■ Exercise aim: Pick out each line below containing "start".
---------- Dataset extract
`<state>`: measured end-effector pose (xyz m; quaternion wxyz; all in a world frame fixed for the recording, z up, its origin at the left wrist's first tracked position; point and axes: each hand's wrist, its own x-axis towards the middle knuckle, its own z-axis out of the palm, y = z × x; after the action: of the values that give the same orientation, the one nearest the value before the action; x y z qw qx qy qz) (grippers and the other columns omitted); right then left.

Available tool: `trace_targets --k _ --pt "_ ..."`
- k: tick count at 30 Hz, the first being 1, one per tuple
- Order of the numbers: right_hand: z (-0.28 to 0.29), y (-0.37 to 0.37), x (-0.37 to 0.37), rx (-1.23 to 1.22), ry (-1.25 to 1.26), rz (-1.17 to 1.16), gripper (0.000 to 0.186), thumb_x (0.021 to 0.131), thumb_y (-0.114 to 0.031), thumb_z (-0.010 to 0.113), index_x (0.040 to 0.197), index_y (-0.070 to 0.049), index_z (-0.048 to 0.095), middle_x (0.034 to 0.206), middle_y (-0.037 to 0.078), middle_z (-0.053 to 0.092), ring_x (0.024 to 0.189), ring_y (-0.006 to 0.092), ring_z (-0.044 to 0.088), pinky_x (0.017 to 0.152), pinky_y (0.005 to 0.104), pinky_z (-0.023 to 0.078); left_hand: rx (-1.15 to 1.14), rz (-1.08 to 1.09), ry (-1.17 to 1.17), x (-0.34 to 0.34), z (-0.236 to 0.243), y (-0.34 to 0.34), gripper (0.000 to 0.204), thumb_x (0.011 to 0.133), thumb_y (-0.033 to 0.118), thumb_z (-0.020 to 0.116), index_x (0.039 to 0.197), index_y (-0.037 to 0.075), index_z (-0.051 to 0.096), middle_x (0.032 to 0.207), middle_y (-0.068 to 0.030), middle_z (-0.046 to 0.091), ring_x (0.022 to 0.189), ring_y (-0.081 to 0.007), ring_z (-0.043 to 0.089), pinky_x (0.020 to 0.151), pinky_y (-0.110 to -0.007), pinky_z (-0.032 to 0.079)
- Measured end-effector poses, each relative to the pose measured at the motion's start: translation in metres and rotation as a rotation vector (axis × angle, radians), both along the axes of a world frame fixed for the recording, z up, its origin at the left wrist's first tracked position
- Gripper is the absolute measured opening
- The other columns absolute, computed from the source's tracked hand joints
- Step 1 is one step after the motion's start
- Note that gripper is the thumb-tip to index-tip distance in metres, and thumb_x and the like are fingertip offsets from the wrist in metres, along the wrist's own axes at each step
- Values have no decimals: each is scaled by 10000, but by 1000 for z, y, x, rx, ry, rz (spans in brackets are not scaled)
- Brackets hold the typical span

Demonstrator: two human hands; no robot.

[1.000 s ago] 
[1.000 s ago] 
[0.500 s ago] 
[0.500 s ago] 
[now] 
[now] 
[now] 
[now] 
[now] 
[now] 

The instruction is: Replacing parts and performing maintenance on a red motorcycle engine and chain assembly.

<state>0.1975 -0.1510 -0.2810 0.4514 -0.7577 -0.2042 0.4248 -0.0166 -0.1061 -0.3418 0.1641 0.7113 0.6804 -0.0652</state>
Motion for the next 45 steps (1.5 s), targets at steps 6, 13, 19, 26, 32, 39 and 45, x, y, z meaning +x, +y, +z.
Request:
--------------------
■ Expected answer:
- Measured end-effector poses, each relative to the pose measured at the motion's start: translation in metres and rotation as a rotation vector (axis × angle, radians), both along the axes of a world frame fixed for the recording, z up, its origin at the left wrist's first tracked position
- Step 1 is one step after the motion's start

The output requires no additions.